Of the pioneers of the city very few remain. David Shelton settled here in 1836; Herbert Spengler came about 1837, and in October, 1838, laid the foundation of the businesses, which he has built up within the last fifty-five years; William J. Brown, who was a printer here in 1836; Charles H. Manship, a settler of 1836, and Alexander Virden, who also came in 1836, George Langley, Edward Virden, Thomas Helm, Jacob Kausler, and John Clinghen are still residents of the city. In 1844, D. N. Barrows established an insurance office; in 1850, Isadore Strauss came; in 1850 or 1851, E. Von Seutter; in 1853, E. D. Patton; in 1855, H. BI. Taylor, and in 1858, L. Fraggiacoma. They are today among the most enterprising men of the commercial circle. Many children of the pioneers of the county and state reside at Jackson, and are found in all branches of trade and in the professions. Many of the old settlers, men and women who were here before the war, and passed through the trials of the city’s occupation by opposing armies, are now witnessing the extraordinary progress of a new city under a new idea of civilization. Some landmarks of the original town have survived time, as well as the large public buildings completed within the decade ending in 1860, and a few of the principal residences of antebellum days, but the hand of the modernizer is more manifest and architectural styles and conveniences undreamed of even twenty years ago exist od every side.

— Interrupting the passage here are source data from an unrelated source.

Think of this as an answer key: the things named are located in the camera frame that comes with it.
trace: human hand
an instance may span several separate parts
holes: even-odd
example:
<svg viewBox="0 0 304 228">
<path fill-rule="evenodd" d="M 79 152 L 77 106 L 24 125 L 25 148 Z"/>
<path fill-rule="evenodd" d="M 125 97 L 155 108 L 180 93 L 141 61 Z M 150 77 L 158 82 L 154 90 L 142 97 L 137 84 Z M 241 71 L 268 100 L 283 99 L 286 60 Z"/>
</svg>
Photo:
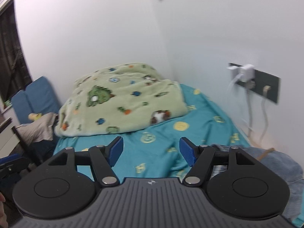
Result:
<svg viewBox="0 0 304 228">
<path fill-rule="evenodd" d="M 4 213 L 3 202 L 5 202 L 5 198 L 0 192 L 0 226 L 2 226 L 3 228 L 7 228 L 9 225 L 6 221 L 6 214 Z"/>
</svg>

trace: green fleece blanket
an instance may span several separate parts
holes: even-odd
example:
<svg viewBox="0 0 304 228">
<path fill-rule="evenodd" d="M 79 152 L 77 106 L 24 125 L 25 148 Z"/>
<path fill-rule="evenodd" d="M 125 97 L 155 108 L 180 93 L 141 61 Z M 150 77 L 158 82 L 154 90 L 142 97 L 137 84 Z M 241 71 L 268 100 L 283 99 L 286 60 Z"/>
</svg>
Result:
<svg viewBox="0 0 304 228">
<path fill-rule="evenodd" d="M 58 136 L 124 133 L 186 113 L 177 82 L 163 80 L 147 64 L 123 64 L 78 79 L 59 111 L 55 132 Z"/>
</svg>

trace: dark wall plate
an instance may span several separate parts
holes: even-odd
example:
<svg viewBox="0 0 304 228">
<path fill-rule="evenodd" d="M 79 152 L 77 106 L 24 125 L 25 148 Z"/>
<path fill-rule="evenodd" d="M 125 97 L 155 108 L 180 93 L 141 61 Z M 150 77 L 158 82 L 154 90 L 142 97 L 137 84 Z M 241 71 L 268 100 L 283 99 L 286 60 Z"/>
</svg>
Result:
<svg viewBox="0 0 304 228">
<path fill-rule="evenodd" d="M 242 65 L 229 63 L 229 66 L 237 66 L 241 67 Z M 271 86 L 271 89 L 267 93 L 267 99 L 275 102 L 276 104 L 279 101 L 279 87 L 281 78 L 274 76 L 272 74 L 268 74 L 259 70 L 255 70 L 255 88 L 251 89 L 251 91 L 263 96 L 263 87 L 266 85 Z M 238 85 L 244 87 L 245 83 L 238 81 Z"/>
</svg>

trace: gray ribbed platform
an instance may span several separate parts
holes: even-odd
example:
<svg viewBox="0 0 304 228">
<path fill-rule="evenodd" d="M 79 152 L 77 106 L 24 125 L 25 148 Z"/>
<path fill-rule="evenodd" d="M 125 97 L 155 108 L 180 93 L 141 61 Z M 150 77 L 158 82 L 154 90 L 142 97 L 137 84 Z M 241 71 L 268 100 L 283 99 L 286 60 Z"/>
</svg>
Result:
<svg viewBox="0 0 304 228">
<path fill-rule="evenodd" d="M 84 211 L 58 220 L 24 217 L 14 228 L 291 228 L 284 218 L 250 221 L 232 218 L 214 208 L 198 188 L 178 178 L 127 178 L 103 189 Z"/>
</svg>

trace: white power adapter
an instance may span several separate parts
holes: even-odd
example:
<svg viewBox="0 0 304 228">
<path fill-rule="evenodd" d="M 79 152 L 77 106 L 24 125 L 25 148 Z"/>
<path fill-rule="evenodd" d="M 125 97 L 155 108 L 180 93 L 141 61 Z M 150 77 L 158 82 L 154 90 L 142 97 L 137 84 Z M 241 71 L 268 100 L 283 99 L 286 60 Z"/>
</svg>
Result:
<svg viewBox="0 0 304 228">
<path fill-rule="evenodd" d="M 240 68 L 240 67 L 237 67 L 237 66 L 229 66 L 229 67 L 227 67 L 227 69 L 230 70 L 230 74 L 231 74 L 231 79 L 232 79 L 232 80 L 235 78 L 235 76 L 238 75 L 238 73 L 239 73 L 239 68 Z"/>
<path fill-rule="evenodd" d="M 240 74 L 242 74 L 240 81 L 248 82 L 254 79 L 254 66 L 251 64 L 246 64 L 240 67 Z"/>
</svg>

The last decade, which did so much for civilization in the Northern states, has not overlooked the Southern country, and in the advance Jackson city has been foremost.

The old frame house known as the Eagle hotel, forty rooms, stood where the Brown residence now is. The brick hotel of one hundred rooms erected on this site in 1854, and known as the Bowman house, was burned during the war. George Langley, now a resident of the city, was a prime mover in urging the erection of a large hotel, and suggested the purchase and donation of the ground.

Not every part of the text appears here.